Оставшись один, Рогачев некоторое время снова вышагивает в задумчивости между книжным шкафом, столом и окном. Потом выходит из кабинета, быстро идет по коридору и открывает дверь с табличкой «Зам. директора по науке Чистяков В. К.».
— Можно к вам, Валентин Кузьмич?
— Тошно вспоминать о заседании ученого совета. Скажу только, что мне сразу не понравилась тишина, возникшая после того, как Штейнберг сделал доклад. Такая мутная тишина бывает, наверное, после обеда в доме отдыха глухонемых. А потом кто-то закашлял, кто-то завздыхал, и посыпались вопросы. Суть их сводилась к механизму действия вероника на нервные клетки… к прохождению информационных сигналов снизу вверх… ну, из подкорковых структур в кору головного мозга… Кто-то придрался к нашему расчету энергетического баланса клеток Клеопатры, хотя диаграммы ясно показывали значительную активизацию обмена веществ. Конечно, мы со Штейнбергом отвечали. Изо всех сил мы старались держаться спокойно, хотя некоторые вопросы были далеки от корректности. Два члена совета высказались о нашей работе в высшей степени похвально. Один — Рогачев — сдержанно отметил достоинства. Чаша весов колебалась. И тогда взял слово замдиректора по науке Чистяков Валентин Кузьмич. Он, как всегда, излучал доброжелательность. Да, исследование интересное, сказал он. Но! — сказал он. И по своему обыкновению рубанул латынью. Amicus Plato, sed magis amica veritas est. То есть, ежели по-русски, Платон нам друг, но истина дороже. В сущности мы не знаем, сказал он, чем вызван рост активности нейроклеток подопытной обезьяны — так называемым вероником, о химизме которого практически ничего не известно, или неким стечением обстоятельств.
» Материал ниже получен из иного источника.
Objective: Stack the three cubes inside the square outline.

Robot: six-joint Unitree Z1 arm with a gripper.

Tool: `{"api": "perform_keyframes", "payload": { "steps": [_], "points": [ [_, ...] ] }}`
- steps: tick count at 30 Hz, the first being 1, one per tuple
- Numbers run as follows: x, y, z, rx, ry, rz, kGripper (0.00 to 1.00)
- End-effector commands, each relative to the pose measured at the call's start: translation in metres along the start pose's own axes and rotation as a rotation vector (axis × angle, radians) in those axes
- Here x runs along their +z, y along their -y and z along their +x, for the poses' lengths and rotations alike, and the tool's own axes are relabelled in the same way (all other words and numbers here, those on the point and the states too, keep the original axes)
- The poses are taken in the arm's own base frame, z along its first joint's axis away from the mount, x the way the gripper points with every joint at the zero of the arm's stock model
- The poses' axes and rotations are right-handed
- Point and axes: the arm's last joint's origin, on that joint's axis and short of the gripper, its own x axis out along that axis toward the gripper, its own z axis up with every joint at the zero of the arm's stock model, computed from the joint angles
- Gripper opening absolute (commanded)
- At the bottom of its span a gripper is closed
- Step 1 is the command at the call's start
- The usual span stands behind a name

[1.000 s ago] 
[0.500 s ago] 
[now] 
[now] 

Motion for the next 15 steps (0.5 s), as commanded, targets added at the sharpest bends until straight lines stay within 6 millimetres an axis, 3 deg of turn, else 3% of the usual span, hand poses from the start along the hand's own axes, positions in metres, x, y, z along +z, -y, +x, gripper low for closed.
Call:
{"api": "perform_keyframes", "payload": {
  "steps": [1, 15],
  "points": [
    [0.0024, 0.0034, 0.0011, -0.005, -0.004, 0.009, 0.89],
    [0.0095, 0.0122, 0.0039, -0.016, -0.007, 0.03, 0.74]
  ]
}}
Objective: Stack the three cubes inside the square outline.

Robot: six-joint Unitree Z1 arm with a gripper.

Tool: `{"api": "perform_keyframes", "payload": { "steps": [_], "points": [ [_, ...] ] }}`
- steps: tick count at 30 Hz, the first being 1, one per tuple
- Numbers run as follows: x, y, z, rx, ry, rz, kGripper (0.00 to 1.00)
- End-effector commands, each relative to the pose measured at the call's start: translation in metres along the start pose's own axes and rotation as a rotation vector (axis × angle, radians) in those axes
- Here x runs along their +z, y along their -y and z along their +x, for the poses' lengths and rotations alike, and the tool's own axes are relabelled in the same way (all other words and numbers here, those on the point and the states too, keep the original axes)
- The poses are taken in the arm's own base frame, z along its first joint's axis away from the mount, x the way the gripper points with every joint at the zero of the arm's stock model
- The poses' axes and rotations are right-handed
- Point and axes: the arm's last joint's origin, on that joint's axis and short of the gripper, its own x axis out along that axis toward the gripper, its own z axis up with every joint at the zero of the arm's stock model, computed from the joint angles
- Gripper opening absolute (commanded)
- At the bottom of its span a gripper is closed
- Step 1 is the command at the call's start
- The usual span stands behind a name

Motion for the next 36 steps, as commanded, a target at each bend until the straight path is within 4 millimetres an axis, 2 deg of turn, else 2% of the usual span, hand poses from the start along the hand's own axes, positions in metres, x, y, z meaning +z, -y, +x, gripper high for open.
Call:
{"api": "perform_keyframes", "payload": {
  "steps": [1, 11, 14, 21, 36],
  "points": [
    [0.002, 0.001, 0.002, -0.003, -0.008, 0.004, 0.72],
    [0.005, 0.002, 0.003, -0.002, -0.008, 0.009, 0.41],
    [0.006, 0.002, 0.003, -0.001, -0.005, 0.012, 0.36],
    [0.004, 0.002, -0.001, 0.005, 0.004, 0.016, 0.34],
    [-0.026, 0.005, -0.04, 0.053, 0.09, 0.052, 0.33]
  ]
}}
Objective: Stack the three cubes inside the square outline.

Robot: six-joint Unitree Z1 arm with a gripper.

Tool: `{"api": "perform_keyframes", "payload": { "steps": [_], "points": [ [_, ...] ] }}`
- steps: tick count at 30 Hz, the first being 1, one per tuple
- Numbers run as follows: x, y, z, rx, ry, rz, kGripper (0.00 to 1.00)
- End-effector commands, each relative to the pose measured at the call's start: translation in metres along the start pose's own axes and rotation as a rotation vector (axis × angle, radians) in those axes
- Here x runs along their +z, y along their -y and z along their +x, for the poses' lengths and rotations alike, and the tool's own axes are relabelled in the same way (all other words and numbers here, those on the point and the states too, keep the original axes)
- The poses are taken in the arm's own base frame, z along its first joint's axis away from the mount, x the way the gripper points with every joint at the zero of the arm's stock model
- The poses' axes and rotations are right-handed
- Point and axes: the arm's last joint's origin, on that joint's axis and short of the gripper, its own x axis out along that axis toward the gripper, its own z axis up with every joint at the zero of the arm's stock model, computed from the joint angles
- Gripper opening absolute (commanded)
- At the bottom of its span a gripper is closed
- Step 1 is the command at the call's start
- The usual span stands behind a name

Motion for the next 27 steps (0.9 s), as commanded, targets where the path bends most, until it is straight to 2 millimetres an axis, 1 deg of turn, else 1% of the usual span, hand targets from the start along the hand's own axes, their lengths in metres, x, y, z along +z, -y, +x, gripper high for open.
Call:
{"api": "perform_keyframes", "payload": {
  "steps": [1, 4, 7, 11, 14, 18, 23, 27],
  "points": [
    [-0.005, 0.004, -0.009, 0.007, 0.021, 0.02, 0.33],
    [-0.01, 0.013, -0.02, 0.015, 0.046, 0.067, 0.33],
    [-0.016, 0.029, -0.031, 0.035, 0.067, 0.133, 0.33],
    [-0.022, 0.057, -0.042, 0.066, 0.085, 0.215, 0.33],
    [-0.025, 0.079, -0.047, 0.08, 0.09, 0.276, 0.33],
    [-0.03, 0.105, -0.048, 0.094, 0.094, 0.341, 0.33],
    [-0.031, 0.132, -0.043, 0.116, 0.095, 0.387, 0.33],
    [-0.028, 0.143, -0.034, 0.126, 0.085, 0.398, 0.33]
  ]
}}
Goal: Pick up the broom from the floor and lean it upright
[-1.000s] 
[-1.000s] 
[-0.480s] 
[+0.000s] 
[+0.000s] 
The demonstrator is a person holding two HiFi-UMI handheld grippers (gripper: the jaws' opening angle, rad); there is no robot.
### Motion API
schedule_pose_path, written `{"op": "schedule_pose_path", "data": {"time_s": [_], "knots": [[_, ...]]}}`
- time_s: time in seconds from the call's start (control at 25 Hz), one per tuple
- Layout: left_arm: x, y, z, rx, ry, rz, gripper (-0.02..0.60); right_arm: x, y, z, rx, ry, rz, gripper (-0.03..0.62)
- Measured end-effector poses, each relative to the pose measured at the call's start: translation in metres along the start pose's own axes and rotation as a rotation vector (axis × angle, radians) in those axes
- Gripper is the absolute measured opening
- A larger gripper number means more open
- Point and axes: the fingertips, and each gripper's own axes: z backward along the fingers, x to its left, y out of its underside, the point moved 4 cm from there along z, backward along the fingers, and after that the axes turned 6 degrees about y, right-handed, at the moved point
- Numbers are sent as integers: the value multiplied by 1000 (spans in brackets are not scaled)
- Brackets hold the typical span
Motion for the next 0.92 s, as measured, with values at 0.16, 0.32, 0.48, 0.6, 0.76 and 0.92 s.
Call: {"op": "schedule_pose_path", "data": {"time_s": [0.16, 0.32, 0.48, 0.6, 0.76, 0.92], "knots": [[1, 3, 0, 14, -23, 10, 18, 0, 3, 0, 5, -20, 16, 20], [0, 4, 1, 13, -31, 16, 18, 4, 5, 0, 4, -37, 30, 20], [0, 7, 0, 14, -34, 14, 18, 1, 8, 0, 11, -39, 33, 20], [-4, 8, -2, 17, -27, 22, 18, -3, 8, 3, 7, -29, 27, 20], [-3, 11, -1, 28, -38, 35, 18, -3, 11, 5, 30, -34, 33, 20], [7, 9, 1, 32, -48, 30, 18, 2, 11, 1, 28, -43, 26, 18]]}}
Не знаем, между прочим, от чего скончалась Клеопатра… Я не выдержал, крикнул: «От воспаления легких!» А Чистяков сверкнул на меня лысым лбом и ласково спросил: «А вы точно знаете, что не от воспаления, вызванного, скажем, тем же вероником?» И потом: «Что же касается перевода износа клеток из постепенной категории в мгновенную или, как там у вас, ступенчатую, то тут просто…» Даже фразу не закончил, а развел руками с таким видом, словно углядел у меня вместо носа тульский печатный пряник…
В лаборатории Штейнберг, стоя на табуретке, вскрывает заклеенное на зиму окно, отдирает бумажные полоски.
Круглов сидит за своим столом, перед ним пишущая машинка с заправленным чистым листом. Круглов курит, вид у него задумчивый.
Рывком распахнув окно, Штейнберг соскакивает с табурета.
— Впустим в комнату весну, — возглашает он.
— Да какая весна? — Круглов поеживается от холодного воздуха. — Город снегом еще завален.
— Все равно весна. Смотри, какое голубое небо.
— Вам, альпинистам, лишь бы к небу поближе, — ворчит Круглов. — Знаешь, что-то не хочется писать заявку. А хочется мне послать все это…
— Успеешь послать. Пиши.
— Возьму вот и напишу. Только не заявку, а письмо в президиум академии. Или лучше прямо в ЦК. Напишу, что гробят открытие, которое…
— Спокойно, Юра. Побереги свои нервные клетки, еще понадобятся. — Штейнберг ставит в банку с водой веточку мимозы. — У нас нет решающей вещи — доказательства.